**WORK TO BE COMPLETED:** The records below are to be copied word for word, with every picture left out.

[Opening SOURCE MATERIAL section]

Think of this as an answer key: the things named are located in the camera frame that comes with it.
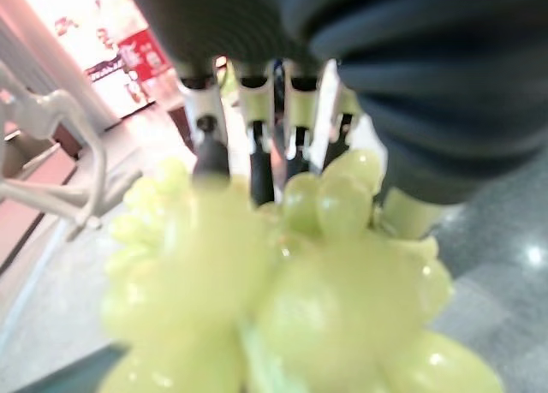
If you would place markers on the green grape bunch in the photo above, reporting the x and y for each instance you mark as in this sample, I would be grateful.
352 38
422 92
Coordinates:
265 290

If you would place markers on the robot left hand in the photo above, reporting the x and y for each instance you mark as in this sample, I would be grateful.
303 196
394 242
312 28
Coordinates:
385 67

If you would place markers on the brown wooden cabinet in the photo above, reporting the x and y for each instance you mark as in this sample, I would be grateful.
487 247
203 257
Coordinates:
34 170

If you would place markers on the red and white poster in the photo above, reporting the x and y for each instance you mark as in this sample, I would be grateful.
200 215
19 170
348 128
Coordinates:
128 63

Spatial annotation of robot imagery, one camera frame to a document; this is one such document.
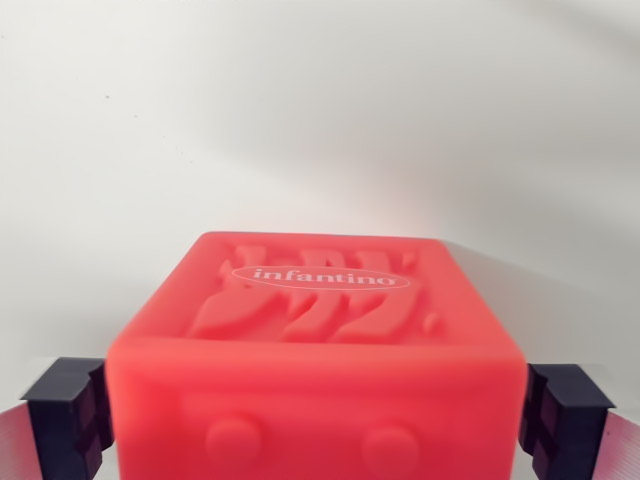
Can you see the gripper left finger with black rubber pad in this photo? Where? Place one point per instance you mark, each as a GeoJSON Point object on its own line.
{"type": "Point", "coordinates": [55, 420]}

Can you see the gripper right finger with black rubber pad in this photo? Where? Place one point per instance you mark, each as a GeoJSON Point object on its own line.
{"type": "Point", "coordinates": [575, 420]}

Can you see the red infantino silicone cube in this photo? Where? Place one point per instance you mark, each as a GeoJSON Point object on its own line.
{"type": "Point", "coordinates": [315, 390]}

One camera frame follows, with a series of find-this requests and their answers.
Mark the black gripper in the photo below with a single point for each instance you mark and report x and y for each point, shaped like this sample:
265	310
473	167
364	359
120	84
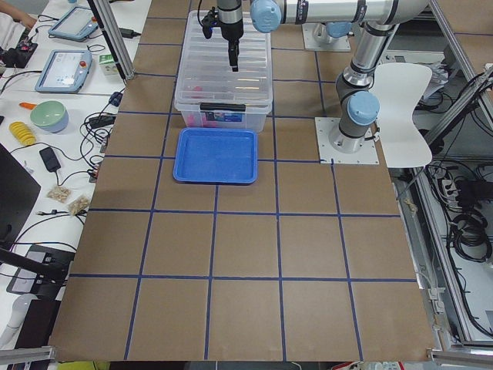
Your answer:
232	34

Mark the clear plastic box lid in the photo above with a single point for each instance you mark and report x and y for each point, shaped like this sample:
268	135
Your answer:
205	62

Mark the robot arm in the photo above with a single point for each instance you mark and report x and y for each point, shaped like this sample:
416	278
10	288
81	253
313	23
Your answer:
379	19
332	35

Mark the clear plastic storage box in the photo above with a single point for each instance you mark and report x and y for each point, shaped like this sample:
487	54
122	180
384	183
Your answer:
224	119

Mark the blue plastic tray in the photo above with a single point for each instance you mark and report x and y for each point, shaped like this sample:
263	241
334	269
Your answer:
213	155

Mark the green white carton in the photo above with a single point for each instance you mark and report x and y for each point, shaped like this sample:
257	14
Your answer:
108	65

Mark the teach pendant tablet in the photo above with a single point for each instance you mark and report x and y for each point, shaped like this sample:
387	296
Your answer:
76	25
64	72

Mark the white chair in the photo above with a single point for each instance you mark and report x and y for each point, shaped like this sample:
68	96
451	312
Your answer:
399	87

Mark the green bowl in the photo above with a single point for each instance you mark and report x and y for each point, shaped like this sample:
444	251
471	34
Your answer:
51	116

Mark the toy carrot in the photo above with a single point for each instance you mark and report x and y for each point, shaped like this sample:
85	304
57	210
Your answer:
26	105

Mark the black power adapter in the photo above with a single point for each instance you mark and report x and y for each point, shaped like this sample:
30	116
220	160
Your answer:
50	159

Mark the yellow toy corn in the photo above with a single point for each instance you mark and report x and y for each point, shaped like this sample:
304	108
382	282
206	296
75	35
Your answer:
22	133

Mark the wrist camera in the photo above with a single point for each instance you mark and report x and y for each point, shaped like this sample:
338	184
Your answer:
209	22

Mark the black box latch handle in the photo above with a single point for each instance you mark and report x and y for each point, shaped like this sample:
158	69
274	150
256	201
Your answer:
222	107

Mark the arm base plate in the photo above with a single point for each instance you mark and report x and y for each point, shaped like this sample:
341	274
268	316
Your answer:
309	43
335	148

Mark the aluminium frame post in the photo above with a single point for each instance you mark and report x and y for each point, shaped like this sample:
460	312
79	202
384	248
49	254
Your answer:
107	23

[Closing SOURCE MATERIAL section]

**SOLUTION FOR THIS PROBLEM:**
Think of this as an answer key: the things named are located in the camera frame that comes with it.
If you would place markers on the green grape bunch in the photo above, reporting the x and y for each instance you mark as in this sample, I would be grateful.
352 38
422 92
Coordinates:
265 290

If you would place markers on the robot left hand in the photo above, reporting the x and y for each instance you mark as in this sample, I would be grateful.
303 196
394 242
312 28
Coordinates:
385 67

If you would place markers on the brown wooden cabinet in the photo above, reporting the x and y for each instance you mark as in this sample, I would be grateful.
487 247
203 257
Coordinates:
34 170

If you would place markers on the red and white poster in the photo above, reporting the x and y for each instance you mark as in this sample, I would be grateful.
200 215
19 170
348 128
Coordinates:
128 63

Spatial annotation of robot imagery, one camera frame to a document; this is one such document.
Can you see the gripper left finger with black rubber pad in this photo? Where? Place one point per instance you mark, each as a GeoJSON Point object on its own line.
{"type": "Point", "coordinates": [55, 420]}

Can you see the gripper right finger with black rubber pad in this photo? Where? Place one point per instance you mark, each as a GeoJSON Point object on its own line.
{"type": "Point", "coordinates": [575, 420]}

Can you see the red infantino silicone cube in this photo? Where? Place one point per instance you mark, each as a GeoJSON Point object on its own line.
{"type": "Point", "coordinates": [315, 390]}

One camera frame follows, with a series of find-this requests and their answers.
Mark the black gripper in the photo below with a single point for each instance you mark and report x and y for each point, shaped like this sample:
265	310
473	167
364	359
120	84
Your answer:
232	34

Mark the clear plastic box lid in the photo above with a single point for each instance you mark and report x and y for each point, shaped like this sample:
268	135
Your answer:
205	62

Mark the robot arm in the photo above with a single point for each instance you mark and report x and y for each point, shaped like this sample:
416	278
10	288
81	253
313	23
Your answer:
379	19
332	35

Mark the clear plastic storage box in the photo above with a single point for each instance you mark and report x and y for each point, shaped like this sample:
487	54
122	180
384	183
Your answer:
224	119

Mark the blue plastic tray in the photo above with a single point for each instance you mark and report x and y for each point, shaped like this sample:
263	241
334	269
Your answer:
213	155

Mark the green white carton in the photo above with a single point for each instance you mark and report x and y for each point, shaped like this sample:
257	14
Your answer:
108	65

Mark the teach pendant tablet in the photo above with a single point for each instance you mark and report x and y for each point, shaped like this sample:
387	296
Your answer:
76	25
64	72

Mark the white chair in the photo above with a single point for each instance you mark and report x and y for each point, shaped like this sample:
68	96
451	312
Your answer:
399	87

Mark the green bowl in the photo above with a single point for each instance you mark and report x and y for each point, shaped like this sample:
444	251
471	34
Your answer:
51	116

Mark the toy carrot in the photo above with a single point for each instance you mark and report x and y for each point, shaped like this sample:
85	304
57	210
Your answer:
26	105

Mark the black power adapter in the photo above with a single point for each instance you mark and report x and y for each point, shaped like this sample:
30	116
220	160
Your answer:
50	159

Mark the yellow toy corn in the photo above with a single point for each instance you mark and report x and y for each point, shaped like this sample:
304	108
382	282
206	296
75	35
Your answer:
22	133

Mark the wrist camera in the photo above with a single point for each instance you mark and report x and y for each point, shaped like this sample:
338	184
Your answer:
209	22

Mark the black box latch handle in the photo above with a single point for each instance you mark and report x and y for each point, shaped like this sample:
158	69
274	150
256	201
Your answer:
222	107

Mark the arm base plate in the photo above with a single point for each instance you mark and report x and y for each point, shaped like this sample:
341	274
268	316
Your answer:
309	43
335	148

Mark the aluminium frame post in the photo above with a single point for each instance you mark and report x and y for each point, shaped like this sample:
460	312
79	202
384	248
49	254
Your answer:
107	23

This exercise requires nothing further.